Plusieurs banques devront payer des millions de dollars à des Québécois pour ne pas avoir dévoilé adéquatement les frais de conversion de devises étrangères sur leurs cartes de crédit, en plus d'écoper de dommages punitifs, a décidé la Cour suprême du Canada.

Dans trois décisions unanimes rendues vendredi, le plus haut tribunal du pays a aussi déterminé que les articles sur les frais de crédit de la Loi sur la protection du consommateur (LPC), une mesure législative québécoise, s'appliquent aux banques, même si elles sont régies par une loi fédérale.

Les jugements rendus sont définitivement en faveur des consommateurs.

Ils découlent de trois recours collectifs intentés par des Québécois, qui soutenaient que plusieurs institutions bancaires avaient enfreint la LPC en ne précisant pas les frais de conversion de devises étrangères imputés aux cartes de crédit.

Il s'agit ici des frais imposés aux voyageurs canadiens qui utilisent leur carte de crédit dans des pays étrangers pour y faire des achats. Ces frais s'additionnent au taux de change utilisé pour convertir des euros en dollars canadiens, par exemple.

La LPC exige que tous les «frais de crédit» soient inclus dans le «taux de crédit» et communiqués aux détenteurs de cartes sous la forme d'un pourcentage annuel.

Les banques avaient plaidé que les frais de conversion d'une devise étrangère ne constituent pas des «frais de crédit» au sens de la LPC.

Même si la Cour suprême leur a donné raison sur ce point, cela ne change rien au résultat: les frais de conversion doivent être clairement détaillés pour les consommateurs.

Quant aux arguments des institutions bancaires selon lesquels la LPC ne s'applique pas à elles, la Cour leur a donné tort: il n'y a pas d'incompatibilité entre la LPC et la Loi sur les banques.

Et en ce qui concerne l'octroi de dommages punitifs, le plus haut tribunal canadien note qu'il n'est «pas nécessaire d'établir un comportement antisocial ou répréhensible» pour que des dommages intérêts soient attribués en vertu de la LPC.

Il faut plutôt examiner le comportement global du commerçant pour déterminer s'il a adopté une attitude passive, ignorante ou laxiste à l'égard des droits des consommateurs, note la Cour.

«En l'espèce, les banques ont enfreint la LPC sans explication pendant des années et cette négligence prévaut sur leur décision inexpliquée de mentionner aux consommateurs des frais qui leur étaient auparavant imposés à leur insu», précise la Cour suprême.

La somme totale que les institutions bancaires auront à payer n'est pas encore connue. Dans certains cas, une preuve supplémentaire devra être faite dans une étape ultérieure.

Les banques reconnues comme fautives par la Cour suprême sont la Banque de Montréal, la Banque Nationale, la Citibanque et la Banque TD, qui devront rembourser les frais de conversion et payer des dommages punitifs.
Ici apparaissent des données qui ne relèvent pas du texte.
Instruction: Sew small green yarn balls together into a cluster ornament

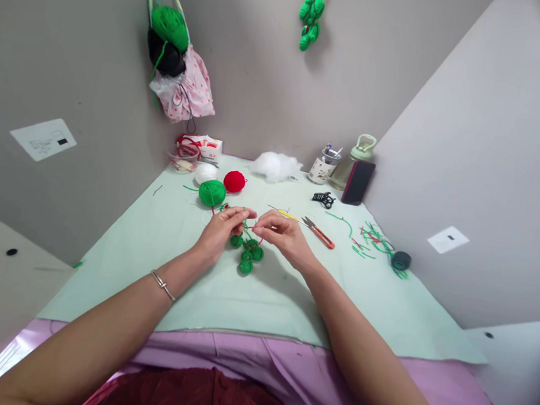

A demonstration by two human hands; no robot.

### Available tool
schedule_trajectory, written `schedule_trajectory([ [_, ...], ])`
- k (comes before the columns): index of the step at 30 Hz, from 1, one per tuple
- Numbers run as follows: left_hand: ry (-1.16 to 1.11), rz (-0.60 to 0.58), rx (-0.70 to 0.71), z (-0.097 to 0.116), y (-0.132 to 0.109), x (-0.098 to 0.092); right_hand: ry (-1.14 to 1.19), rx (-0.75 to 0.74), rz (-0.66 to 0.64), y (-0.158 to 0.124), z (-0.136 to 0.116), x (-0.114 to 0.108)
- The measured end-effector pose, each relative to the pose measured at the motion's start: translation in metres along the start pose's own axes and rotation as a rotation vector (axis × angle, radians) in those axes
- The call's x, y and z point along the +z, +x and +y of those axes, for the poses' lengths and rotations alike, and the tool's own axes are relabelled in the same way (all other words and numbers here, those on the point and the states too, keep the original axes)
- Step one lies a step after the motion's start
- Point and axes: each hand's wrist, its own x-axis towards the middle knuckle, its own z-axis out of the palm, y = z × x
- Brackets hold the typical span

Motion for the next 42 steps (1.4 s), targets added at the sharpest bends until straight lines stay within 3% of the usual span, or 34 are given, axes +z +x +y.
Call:
schedule_trajectory([
  [3, 0.08, -0.023, 0.072, -0.001, -0.002, 0.0, 0.098, 0.015, 0.127, 0.001, -0.001, -0.004],
  [7, 0.313, -0.096, 0.176, -0.005, -0.009, 0.005, 0.214, 0.021, 0.197, 0.002, 0.0, -0.003],
  [14, 0.449, -0.13, 0.3, -0.006, -0.015, 0.008, -0.045, -0.033, 0.294, 0.003, 0.003, 0.005],
  [18, 0.455, -0.128, 0.301, -0.007, -0.013, 0.005, -0.16, 0.004, 0.227, 0.0, 0.003, 0.005],
  [28, 0.452, -0.129, 0.337, -0.008, -0.013, 0.007, -0.158, -0.01, 0.146, -0.002, 0.0, 0.007],
  [42, 0.468, -0.128, 0.304, -0.008, -0.013, 0.008, -0.418, -0.092, 0.176, -0.002, 0.01, 0.005],
])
Dans le cas d'Amex, elle a été condamnée à rembourser les frais, mais le paiement des dommages punitifs a été ordonné contre elle dans l'un des deux recours où elle était impliquée seulement. Quant à la Fédération des Caisses Desjardins, une ordonnance de remboursement a été émise, mais pas le paiement de dommages punitifs.

Par ailleurs, au sujet de la Banque royale, la CIBC, la Banque Scotia et la Banque Laurentienne, la Cour suprême a tranché qu'elles avaient adéquatement informé leurs clients des frais de conversion et elles sont donc exonérées.

Selon l'Association des banquiers canadiens, intervenue dans la cause en Cour suprême, le jugement, qu'elle qualifie de «très détaillé et complexe», nécessite un examen approfondi afin de pouvoir en déterminer les conséquences exactes sur les consommateurs.

Elle a toutefois souligné, dans une déclaration écrite, que les exigences fédérales de protection des consommateurs contenues dans la Loi sur les banques veillent à ce que les mêmes règles - claires, exhaustives et uniformes - s'appliquent à tous les titulaires de cartes de crédit au Canada.